Concerned about ex and violence

(5 Posts)
DoubleYew Sat 09-Feb-13 20:37:12

It doesn't sound "very petty". I think you have good reason to be concerned. I wouldn't never allow him to set eyes on him again but I wouldn't be doing much to force contact either.

My ds is 2.5 and can be very annoying and infuriating (wants to go outside but doesn't want to put his shoes on, doesn't want to go outside, wah want to go outside, on and on). Someone who already had a temper could find this very difficult to handle.

KatyTheCleaningLady Sat 09-Feb-13 20:03:03

Yes to what queenbee said. When I said "a naughty child" I meant a kid old enough to misbehave in the first place. That he thinks a crying baby is misbehaving is chilling.

queenbee123 Sat 09-Feb-13 19:57:53

Hi sorry that your ex is such an idiot. Its good that he is an EX though! I was quite shocked reading your post to be honest. An 8 month old is not "bad" , they are just a little baby!you are right to be concerned,my advice would be to stop all contact, get legal advice. Write down what happened today with the date on, it can be used as evidence if needed . Your ex can apply for a court order if he wants to see ds but if he is not bothered with him then i doubt he would and then you would both be well rid. I totally respect that you have tried to get him to have a relationship with your ds but he sounds more damaging rather than providing anything positive to your sons life. Its not your job to support him to be a dad thats up to him.
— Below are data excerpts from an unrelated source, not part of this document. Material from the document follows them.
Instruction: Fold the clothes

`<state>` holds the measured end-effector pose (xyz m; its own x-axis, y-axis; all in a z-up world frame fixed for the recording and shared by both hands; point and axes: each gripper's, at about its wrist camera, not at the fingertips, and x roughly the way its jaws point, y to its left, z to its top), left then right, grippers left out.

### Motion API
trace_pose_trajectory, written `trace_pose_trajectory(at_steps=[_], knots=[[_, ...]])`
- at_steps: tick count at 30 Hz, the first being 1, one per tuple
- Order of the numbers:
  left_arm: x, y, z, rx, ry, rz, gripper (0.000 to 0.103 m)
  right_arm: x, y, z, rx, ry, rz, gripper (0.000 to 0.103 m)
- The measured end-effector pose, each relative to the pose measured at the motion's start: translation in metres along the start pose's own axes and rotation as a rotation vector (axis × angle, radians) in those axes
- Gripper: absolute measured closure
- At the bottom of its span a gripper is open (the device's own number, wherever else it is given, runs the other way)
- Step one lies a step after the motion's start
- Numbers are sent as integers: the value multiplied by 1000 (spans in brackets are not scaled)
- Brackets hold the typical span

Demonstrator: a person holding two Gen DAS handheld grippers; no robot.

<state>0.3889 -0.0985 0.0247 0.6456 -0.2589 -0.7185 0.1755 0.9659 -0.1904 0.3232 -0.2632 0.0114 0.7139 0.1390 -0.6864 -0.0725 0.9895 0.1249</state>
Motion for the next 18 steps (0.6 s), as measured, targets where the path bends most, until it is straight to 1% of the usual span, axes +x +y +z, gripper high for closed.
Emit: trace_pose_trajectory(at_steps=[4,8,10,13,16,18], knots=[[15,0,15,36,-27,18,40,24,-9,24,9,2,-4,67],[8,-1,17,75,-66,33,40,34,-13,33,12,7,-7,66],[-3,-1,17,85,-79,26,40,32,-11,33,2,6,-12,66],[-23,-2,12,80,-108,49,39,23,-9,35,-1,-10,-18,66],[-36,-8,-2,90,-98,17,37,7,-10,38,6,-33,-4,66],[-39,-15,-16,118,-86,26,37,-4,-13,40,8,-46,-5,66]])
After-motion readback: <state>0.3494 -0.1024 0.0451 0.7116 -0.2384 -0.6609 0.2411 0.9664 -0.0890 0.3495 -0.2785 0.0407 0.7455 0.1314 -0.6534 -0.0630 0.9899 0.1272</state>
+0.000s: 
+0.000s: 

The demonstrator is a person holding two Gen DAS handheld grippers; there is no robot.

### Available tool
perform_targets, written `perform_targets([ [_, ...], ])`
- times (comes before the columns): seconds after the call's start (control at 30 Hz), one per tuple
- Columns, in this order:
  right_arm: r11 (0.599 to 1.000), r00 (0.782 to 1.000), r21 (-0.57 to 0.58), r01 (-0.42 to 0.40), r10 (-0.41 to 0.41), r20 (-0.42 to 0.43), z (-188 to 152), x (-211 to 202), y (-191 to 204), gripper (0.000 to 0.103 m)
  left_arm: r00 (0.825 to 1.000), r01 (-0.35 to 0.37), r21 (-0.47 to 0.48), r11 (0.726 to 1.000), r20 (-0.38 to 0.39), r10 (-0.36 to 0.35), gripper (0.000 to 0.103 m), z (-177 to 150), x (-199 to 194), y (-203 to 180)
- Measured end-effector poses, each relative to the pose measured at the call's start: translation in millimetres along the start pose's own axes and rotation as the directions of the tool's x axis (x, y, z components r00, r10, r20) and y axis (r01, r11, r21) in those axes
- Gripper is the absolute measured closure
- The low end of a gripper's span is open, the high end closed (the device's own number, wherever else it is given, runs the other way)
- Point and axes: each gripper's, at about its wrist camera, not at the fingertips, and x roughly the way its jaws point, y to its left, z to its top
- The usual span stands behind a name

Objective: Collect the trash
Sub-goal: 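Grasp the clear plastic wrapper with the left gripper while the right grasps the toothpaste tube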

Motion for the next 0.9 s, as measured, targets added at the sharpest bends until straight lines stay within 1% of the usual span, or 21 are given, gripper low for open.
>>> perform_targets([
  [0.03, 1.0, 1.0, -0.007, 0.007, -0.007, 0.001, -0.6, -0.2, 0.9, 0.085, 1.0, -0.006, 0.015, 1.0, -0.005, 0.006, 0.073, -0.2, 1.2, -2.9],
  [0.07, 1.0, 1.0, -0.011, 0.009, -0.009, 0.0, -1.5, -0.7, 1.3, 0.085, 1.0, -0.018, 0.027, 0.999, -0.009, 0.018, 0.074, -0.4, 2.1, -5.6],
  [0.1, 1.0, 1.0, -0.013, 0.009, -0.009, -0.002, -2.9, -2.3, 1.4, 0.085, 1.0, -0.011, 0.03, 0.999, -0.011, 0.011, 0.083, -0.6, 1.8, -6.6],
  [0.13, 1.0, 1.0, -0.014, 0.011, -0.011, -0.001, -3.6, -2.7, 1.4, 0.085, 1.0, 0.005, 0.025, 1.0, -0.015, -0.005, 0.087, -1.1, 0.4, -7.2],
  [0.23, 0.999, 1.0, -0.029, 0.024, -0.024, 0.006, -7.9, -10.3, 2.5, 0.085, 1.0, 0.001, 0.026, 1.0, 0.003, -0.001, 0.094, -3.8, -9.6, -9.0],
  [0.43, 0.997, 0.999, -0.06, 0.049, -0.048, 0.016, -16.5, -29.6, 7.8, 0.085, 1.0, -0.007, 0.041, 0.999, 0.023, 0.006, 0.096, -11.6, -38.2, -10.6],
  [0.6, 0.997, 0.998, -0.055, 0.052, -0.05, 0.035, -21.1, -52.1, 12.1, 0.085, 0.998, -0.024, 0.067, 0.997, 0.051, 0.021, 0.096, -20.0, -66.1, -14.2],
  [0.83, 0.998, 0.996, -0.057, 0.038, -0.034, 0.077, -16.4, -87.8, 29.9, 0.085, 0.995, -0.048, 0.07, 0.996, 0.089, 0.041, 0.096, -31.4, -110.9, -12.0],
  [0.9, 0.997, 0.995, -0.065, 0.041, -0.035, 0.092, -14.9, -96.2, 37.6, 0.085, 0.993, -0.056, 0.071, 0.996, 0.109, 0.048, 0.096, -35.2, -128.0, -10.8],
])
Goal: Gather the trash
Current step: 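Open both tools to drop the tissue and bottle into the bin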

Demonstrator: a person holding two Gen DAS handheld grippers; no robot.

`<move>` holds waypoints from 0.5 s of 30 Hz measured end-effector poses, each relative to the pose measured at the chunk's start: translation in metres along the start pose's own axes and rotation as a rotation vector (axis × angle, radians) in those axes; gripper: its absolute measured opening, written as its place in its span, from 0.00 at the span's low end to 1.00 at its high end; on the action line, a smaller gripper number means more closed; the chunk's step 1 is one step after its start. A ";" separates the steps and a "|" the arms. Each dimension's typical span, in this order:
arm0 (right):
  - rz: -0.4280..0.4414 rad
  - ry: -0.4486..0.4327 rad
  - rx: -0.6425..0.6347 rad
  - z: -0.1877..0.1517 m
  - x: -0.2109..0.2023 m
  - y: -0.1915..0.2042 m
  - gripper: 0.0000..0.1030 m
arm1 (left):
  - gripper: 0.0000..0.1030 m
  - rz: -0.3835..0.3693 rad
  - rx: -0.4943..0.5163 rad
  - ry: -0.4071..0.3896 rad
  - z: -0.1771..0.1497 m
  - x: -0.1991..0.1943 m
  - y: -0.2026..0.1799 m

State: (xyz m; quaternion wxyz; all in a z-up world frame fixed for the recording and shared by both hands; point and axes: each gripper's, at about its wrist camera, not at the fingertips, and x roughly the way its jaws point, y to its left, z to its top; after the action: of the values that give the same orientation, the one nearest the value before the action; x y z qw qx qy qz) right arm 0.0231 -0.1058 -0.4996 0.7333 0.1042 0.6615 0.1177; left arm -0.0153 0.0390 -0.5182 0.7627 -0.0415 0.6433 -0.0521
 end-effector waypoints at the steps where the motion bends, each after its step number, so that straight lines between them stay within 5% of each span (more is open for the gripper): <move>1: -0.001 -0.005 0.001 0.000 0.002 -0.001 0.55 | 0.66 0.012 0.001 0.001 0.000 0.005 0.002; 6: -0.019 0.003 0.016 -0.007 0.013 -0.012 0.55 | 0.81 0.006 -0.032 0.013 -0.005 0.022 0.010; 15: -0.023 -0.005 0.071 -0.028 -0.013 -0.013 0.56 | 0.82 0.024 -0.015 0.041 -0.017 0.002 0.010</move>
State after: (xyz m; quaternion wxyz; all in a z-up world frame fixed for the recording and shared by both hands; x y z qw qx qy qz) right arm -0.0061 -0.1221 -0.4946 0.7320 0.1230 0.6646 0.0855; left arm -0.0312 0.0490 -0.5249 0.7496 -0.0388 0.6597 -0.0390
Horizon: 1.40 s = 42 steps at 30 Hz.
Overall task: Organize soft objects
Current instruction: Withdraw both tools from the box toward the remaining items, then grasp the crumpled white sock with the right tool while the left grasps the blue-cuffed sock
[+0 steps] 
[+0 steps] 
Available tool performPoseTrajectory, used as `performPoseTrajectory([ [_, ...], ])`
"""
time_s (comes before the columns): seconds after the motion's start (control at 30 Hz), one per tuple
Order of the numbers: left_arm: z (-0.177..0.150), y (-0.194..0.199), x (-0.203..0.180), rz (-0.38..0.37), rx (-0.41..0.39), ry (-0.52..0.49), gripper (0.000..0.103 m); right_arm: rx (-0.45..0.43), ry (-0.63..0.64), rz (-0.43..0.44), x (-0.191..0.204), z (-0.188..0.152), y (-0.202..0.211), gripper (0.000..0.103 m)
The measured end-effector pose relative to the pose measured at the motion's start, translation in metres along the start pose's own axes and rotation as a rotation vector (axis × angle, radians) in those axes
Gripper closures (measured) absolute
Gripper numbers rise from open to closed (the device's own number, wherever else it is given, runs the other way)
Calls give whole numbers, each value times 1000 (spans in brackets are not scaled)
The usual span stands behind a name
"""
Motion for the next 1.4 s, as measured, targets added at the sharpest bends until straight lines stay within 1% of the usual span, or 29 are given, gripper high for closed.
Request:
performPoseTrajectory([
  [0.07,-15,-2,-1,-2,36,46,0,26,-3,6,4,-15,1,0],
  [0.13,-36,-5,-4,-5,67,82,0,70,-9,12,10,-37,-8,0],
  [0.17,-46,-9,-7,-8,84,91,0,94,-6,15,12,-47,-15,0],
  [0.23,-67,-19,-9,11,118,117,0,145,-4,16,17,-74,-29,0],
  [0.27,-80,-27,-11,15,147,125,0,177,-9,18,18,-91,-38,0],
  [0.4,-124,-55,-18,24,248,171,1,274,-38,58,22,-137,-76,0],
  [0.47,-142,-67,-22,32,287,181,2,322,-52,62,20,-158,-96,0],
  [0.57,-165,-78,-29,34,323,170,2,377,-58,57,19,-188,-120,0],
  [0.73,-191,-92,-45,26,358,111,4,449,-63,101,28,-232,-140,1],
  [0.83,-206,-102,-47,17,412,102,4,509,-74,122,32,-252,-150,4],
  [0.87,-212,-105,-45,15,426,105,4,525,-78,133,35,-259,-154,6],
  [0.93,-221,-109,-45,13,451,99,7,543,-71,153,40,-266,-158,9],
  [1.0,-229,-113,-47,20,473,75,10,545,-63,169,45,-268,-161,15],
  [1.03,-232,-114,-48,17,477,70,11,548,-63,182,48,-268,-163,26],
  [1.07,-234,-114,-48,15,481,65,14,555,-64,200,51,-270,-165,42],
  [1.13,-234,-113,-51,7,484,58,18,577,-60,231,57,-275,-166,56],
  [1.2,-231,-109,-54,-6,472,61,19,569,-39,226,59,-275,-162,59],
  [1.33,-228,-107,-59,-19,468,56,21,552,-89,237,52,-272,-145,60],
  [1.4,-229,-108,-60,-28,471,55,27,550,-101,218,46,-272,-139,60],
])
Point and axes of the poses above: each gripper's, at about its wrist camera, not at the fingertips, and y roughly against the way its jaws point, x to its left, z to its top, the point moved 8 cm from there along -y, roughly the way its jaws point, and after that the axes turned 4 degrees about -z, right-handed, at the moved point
KatyTheCleaningLady Sat 09-Feb-13 19:50:03

Talk to a legal professional about your options.

It sounds as if your ex isn't really that keen on spending time with his son? Perhaps you could make it easy for him to spend less time with him.

There is a big difference between someone thinking it's OK to smack a naughty child and saying an 8mo baby "needs a fucking punch." You are right to be concerned.

SandCastlesGoSquash Sat 09-Feb-13 19:02:18

I have an 8 month old son. My ex has never shown care or attention to DS, watching TV and pretty much ignoring him when he is over, but I have always encouraged contact in the hope of him beginning to gain interest as DS gets older.
While he has never been violent to me, he has been charged in the past for unprovoked violence, and he has a very short temper. He has shouted at DS and gets very angry in his expression if DS won't stop crying. He seems to take DS's (normal) behavior as a personal insult a lot of the time. I know this all sounds very petty, but his general behavior and lack of interest and care up until now has made me concerned about him around DS alone yet, and so I have always been there for contact.
During todays visit, ex said "He needs a fucking punch" when DS was having a "not wanting to sleep yet" tantrum. This then turned into a conversation in which he stated that he think's hitting is perfectly acceptable if the child is being "bad", that he has "looked it up online and it's legal as long as it doesn't leave any bruises" and that "we will see who he behaves for best once he's older then" when I was arguing against it.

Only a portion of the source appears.